PEI

Pride P.E.I. calling on province to outlaw conversion therapy

Pride P.E.I. is calling on the provincial government to officially ban conversion therapy on the Island.

'We absolutely don't want that to happen on P.E.I., so it's time that we do this,' says Peter Bevan-Baker

'We don't want anyone to think that we condone the practice of conversion therapy anywhere on the Island,' says Andrea MacPherson, director of advocacy for Pride P.E.I. (CBC)

Pride P.E.I. is calling on the provincial government to officially ban conversion therapy on the Island.

While there is no evidence of conversion therapy taking place here on P.E.I., the organization hopes the new minority government will outlaw the practice all the same, said Andrea MacPherson, the group's director of advocacy. 

Conversion therapy describes actions intended to change a person's sexual orientation or gender identity, MacPherson said.

"We don't want anyone to think that we condone the practice of conversion therapy anywhere on the Island."

'Unanimous support'

A motion was made last fall by Green Party Leader Peter Bevan-Baker to ban the practice, which received unanimous support in the House.
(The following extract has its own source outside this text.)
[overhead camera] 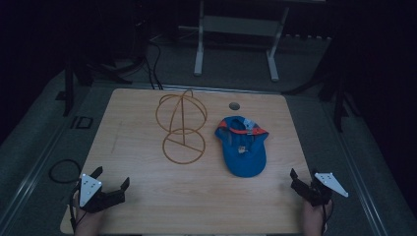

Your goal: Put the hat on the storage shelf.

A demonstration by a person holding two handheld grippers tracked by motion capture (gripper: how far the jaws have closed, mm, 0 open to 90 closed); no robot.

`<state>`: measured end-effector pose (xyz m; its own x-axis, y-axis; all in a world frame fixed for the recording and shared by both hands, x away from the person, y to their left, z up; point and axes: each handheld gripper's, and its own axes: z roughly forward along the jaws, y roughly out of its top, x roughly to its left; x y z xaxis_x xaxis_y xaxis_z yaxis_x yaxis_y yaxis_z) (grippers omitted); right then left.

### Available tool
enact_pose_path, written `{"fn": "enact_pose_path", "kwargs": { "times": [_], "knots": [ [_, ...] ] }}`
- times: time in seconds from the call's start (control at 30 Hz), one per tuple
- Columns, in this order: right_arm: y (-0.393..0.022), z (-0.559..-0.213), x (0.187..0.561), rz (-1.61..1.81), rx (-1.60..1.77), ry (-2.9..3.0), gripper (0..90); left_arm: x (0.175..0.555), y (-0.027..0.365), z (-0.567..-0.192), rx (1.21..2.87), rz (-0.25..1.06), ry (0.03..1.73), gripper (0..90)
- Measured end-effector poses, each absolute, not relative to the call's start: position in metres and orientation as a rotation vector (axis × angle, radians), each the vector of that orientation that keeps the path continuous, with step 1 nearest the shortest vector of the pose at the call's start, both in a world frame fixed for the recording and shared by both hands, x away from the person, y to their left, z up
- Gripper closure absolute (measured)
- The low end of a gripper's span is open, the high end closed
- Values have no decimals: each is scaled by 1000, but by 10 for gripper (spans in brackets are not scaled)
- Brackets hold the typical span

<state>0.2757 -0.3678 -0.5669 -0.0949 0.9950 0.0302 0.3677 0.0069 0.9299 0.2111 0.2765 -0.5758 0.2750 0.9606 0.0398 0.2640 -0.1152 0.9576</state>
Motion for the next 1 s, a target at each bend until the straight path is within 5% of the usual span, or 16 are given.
{"fn": "enact_pose_path", "kwargs": {
  "times": [0.53,1.0],
  "knots": [
    [-354,-561,284,1078,1372,1689,166,211,267,-574,1584,904,1152,12],
    [-326,-520,331,1174,1347,1841,145,210,260,-571,1597,873,1136,12]
  ]
}}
But so far, there isn't any legislation in place to make it law.

Earlier this week, Pride P.E.I. sent an open letter to the party leaders urging them to take action on the issue.

While there is no evidence of conversion therapy taking place here on P.E.I., the organization hopes the new minority government will outlaw the practice all the same, MacPherson says. (Sarah MacMillan/CBC)

"I know it has happened here in the past and Islanders have been subjected to it. This is not a notional thing. It's a real issue," Bevan-Baker said.

He said he's been working on drafting legislation to ban conversion therapy since before the provincial election.

'Optimistic legislation will pass'

"You can see that all the provinces are bringing this forward and it's really important that you don't end up the last one, or else you have the potential to be the sort of destination province for people seeking conversion therapy," Bevan-Baker said.

"And we absolutely don't want that to happen on P.E.I. So it's time that we do this."

'This is not a notional thing. It's a real issue,' says Peter Bevan-Baker, leader of the Official Opposition. (Sarah MacMillan/CBC)

He hopes to have legislation ready to present in the fall. As for the other parties, both Premier Dennis King and third party leader Robert Mitchell said they don't support conversion therapy.

Given the support received in the House last fall, Bevan-Baker said, he is optimistic the legislation will pass.